Uma das páginas mais vergonhosas da história universal é aquela que registra a atuação de um movimento político-religioso que ocorreu entre os séculos XII e XIX na Europa e nas Américas e que ficou conhecido como Inquisição. Inicialmente, o objetivo era buscar o arrependimento daqueles considerados hereges pela Igreja dominante e condenar as teorias contrárias aos dogmas do cristianismo. No entanto, como a Igreja buscava impor ordem e unificar a fé, em uma época em que aconteciam conflitos religiosos entre Estado e Igreja, onde pecados eram vistos como crime, a Inquisição também investigava e punia condutas inadequadas de clérigos e práticas como bigamia, judaizar, entre outras. Também serviu para consolidar poder, controlar a sociedade e enriquecer lideranças, deixando um legado controverso na história. O braço de execução da Inquisição era o temido “Tribunal do Santo Ofício”, que se identificava como instituição burocrática e de julgamento, semelhante a uma mistura de polícia e tribunal, criado para investigar e reprimir a heresia, apostasia, bruxaria e outros desvios da doutrina. Para isso, usava investigações sigilosas, tortura para confissões e penas severas como prisão, confisco de bens e pena capital pelo poder civil, frequentemente na fogueira, que simbolizava a purificação, denominada “auto de fé”.

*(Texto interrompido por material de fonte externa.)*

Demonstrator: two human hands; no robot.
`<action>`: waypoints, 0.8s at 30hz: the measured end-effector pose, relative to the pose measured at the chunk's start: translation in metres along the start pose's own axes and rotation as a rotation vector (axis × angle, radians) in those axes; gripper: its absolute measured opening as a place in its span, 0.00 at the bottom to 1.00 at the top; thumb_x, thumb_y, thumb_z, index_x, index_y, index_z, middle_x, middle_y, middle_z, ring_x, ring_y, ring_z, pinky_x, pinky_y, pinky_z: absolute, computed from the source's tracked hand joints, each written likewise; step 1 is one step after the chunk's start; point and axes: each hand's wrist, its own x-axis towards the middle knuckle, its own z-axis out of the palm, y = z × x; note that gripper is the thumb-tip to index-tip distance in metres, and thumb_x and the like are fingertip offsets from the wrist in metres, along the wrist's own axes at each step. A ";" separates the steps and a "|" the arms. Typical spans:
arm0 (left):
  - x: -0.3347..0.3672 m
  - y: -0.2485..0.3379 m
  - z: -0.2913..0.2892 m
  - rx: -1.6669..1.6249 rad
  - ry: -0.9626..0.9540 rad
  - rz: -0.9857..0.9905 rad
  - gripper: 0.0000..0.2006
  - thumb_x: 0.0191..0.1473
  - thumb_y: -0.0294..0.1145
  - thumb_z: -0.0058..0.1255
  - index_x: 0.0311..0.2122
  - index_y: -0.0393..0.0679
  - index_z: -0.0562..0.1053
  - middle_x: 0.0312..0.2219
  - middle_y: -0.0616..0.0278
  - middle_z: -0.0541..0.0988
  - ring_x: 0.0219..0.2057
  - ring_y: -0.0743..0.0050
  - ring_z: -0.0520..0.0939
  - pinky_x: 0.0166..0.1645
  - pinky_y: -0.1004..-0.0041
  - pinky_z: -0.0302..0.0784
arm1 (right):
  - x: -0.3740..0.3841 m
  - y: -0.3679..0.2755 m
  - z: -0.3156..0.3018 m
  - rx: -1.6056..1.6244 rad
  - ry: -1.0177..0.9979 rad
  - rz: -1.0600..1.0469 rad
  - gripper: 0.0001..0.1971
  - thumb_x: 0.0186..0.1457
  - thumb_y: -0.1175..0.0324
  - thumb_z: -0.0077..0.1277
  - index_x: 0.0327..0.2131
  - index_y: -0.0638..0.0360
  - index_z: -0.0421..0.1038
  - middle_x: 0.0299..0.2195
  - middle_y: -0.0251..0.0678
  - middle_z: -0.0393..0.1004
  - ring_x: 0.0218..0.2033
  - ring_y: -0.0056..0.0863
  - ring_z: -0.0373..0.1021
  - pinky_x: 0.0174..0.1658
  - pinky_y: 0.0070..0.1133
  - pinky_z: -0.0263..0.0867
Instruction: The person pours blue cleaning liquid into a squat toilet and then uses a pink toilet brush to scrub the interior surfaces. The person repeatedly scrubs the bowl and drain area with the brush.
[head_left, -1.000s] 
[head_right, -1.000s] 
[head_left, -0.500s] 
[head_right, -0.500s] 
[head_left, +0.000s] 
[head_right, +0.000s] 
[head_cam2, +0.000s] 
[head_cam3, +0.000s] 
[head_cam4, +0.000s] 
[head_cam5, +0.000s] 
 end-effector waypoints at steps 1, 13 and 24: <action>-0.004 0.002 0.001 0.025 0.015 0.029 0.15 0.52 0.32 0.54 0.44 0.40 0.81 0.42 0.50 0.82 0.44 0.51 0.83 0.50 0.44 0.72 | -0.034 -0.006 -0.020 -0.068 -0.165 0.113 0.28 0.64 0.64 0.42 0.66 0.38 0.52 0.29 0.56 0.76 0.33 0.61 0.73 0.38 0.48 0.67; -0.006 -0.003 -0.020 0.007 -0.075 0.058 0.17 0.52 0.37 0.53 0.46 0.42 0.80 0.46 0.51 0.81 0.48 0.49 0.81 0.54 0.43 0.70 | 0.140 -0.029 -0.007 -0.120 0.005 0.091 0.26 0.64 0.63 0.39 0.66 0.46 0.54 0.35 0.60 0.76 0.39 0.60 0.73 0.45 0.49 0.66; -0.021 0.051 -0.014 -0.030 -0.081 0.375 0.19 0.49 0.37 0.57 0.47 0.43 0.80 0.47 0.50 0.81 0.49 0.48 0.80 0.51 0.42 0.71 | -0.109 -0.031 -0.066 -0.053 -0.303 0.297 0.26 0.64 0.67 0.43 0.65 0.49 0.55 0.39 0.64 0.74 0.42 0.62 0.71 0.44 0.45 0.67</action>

Este sistema de purificação e doutrinação persistiu por séculos, sendo abolido gradualmente em diferentes momentos: em Portugal, em 1821; na Espanha, em 1834. Nos outros países onde foi instalada, a extinção foi acontecendo à medida que ia perdendo força.
A Inquisição no Brasil Colônia vigorou por quase três séculos (XVI a XVIII), através do Tribunal do Santo Ofício, utilizando agentes que investigavam, prendiam e julgavam os “hereges”, como judeus, praticantes de religiões de matriz africana, bígamos e aqueles com crenças sincréticas, utilizando métodos como tortura e exílio, deixando um legado de perseguição e repressão.
Mas a pergunta que não quer calar: será que a Inquisição acabou mesmo? A resposta é não! Com nova roupagem, desvinculada do nome original e da cobertura da Igreja, continuam as ações praticadas por autoridades de diversos níveis, que remetem aos tempos originais. Só que agora os perseguidos são negros sem recursos, adversários políticos de quem exerce o poder, pobres em geral, entre outras situações de exceção, o que nos leva a uma frase do escritor italiano Luciano Bianciardi (1922–1971), que disse: “A política… há muito tempo deixou de ser ciência do bom governo e, em vez disso, tornou-se arte da conquista e da conservação de poder”.
Percebemos que nos dias atuais, na maioria dos países, incluindo o Brasil, vige a máxima de que tudo nos é permitido manifestar, conquanto seja da vontade dos que detêm o poder. Dom Helder Câmara (1909–1999), arcebispo católico, disse certa vez: “Quando dou comida aos pobres, me chamam de santo. Quando pergunto por que eles são pobres, chamam-me de comunista”.
A Inquisição moderna é silenciosa, sem regras, e muitas vezes exercida por quem deveria combatê-la. Os que se colocam contra são imediatamente punidos com sanções que funcionam como mordaça, isso quando não sofrem retaliações.
No Sermão da Montanha, registrado na Bíblia, Jesus declarou: “Bem-aventurados os perseguidos por causa da justiça, porque deles é o Reino dos Céus”. Referia-se Ele a todos que sofriam, e sofrem, perseguição, zombaria e calúnias por serem justos.